■ What is expected: Reproduce, please, only the lines from the first line below to the line containing "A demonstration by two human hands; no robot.", inclusive.

■ Information shown:
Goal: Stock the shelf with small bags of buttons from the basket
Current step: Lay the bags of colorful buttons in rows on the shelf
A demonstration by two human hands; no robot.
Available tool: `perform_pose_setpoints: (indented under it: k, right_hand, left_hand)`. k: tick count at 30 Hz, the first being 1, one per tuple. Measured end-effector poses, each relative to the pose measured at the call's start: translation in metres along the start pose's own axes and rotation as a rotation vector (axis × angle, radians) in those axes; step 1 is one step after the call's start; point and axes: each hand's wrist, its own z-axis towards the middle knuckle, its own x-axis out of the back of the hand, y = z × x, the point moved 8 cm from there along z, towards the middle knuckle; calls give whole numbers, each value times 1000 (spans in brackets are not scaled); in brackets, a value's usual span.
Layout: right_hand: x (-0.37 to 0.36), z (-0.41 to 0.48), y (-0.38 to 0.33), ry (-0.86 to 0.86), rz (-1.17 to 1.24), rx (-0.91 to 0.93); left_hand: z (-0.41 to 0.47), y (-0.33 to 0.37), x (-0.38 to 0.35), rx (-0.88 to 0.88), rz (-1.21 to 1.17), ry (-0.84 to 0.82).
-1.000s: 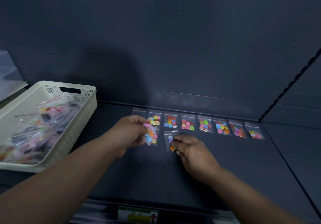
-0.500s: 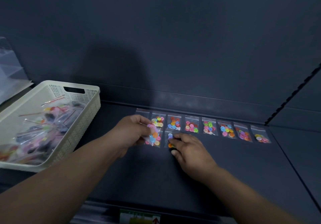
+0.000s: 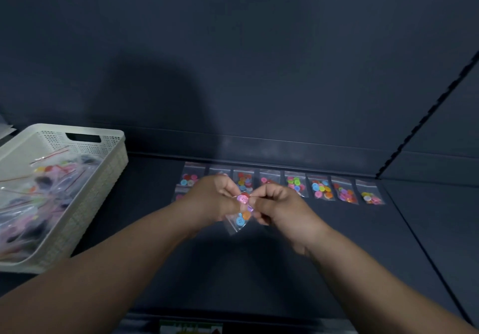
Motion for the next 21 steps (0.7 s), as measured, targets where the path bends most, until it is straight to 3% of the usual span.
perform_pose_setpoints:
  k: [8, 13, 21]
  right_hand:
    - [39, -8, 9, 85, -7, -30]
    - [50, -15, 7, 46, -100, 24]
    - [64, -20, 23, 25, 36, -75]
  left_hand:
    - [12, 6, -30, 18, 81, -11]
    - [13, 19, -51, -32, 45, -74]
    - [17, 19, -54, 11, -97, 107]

■ Result:
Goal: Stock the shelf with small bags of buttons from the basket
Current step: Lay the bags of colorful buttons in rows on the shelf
A demonstration by two human hands; no robot.

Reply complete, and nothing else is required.